EXERCISE DETAILS:
Which lines of the data contain the string "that"? Show each of them.

****************************************

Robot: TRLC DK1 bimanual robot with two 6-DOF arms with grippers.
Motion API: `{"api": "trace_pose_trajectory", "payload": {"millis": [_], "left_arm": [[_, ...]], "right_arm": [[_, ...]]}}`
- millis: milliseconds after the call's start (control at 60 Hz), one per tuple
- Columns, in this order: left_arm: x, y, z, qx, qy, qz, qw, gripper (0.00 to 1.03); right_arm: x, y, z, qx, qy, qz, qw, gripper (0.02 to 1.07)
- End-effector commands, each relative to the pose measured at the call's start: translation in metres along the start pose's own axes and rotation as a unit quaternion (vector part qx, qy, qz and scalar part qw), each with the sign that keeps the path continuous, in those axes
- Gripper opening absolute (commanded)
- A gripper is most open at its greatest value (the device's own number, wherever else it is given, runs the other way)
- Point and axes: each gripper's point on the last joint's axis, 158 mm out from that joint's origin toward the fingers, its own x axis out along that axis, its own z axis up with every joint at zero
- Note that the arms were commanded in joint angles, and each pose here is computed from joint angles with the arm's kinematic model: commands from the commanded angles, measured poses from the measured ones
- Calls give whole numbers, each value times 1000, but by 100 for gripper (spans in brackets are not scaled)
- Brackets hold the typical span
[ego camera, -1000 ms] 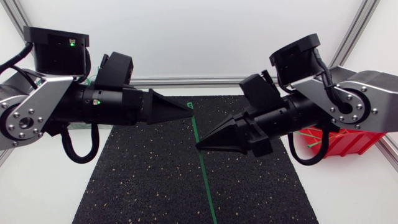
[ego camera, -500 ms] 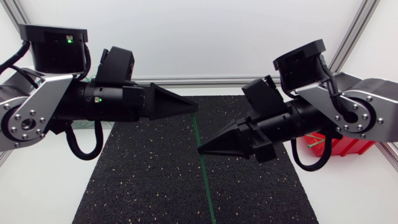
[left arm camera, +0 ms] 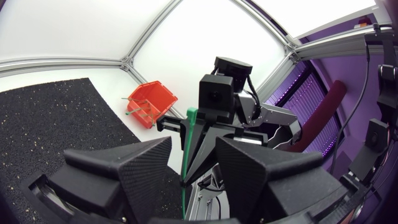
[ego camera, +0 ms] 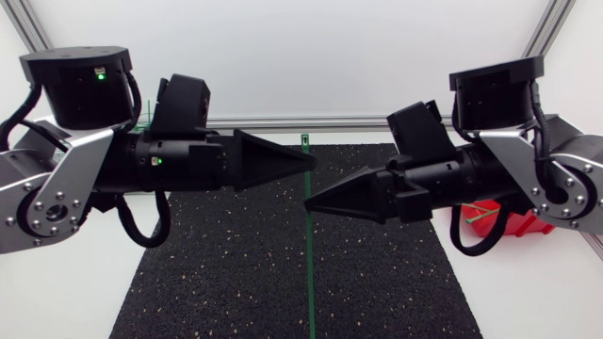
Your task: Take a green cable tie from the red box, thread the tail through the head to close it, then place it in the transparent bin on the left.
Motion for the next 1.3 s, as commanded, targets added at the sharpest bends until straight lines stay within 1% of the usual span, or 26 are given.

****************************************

WRITTEN REPLY:
- End-effector commands, each relative to the pose measured at the call's start: translation in metres along the start pose's own axes and rotation as a unit quaternion (vector part qx, qy, qz and scalar part qw), each with the sign that keeps the path continuous, in those axes
- Point and axes: each gripper's point on the last joint's axis, 158 mm out from that joint's origin toward the fingers, its own x axis out along that axis, its own z axis up with every joint at zero
- Note that the arms were commanded in joint angles, and each pose here is computed from joint angles with the arm's kinematic model: commands from the commanded angles, measured poses from the measured ones

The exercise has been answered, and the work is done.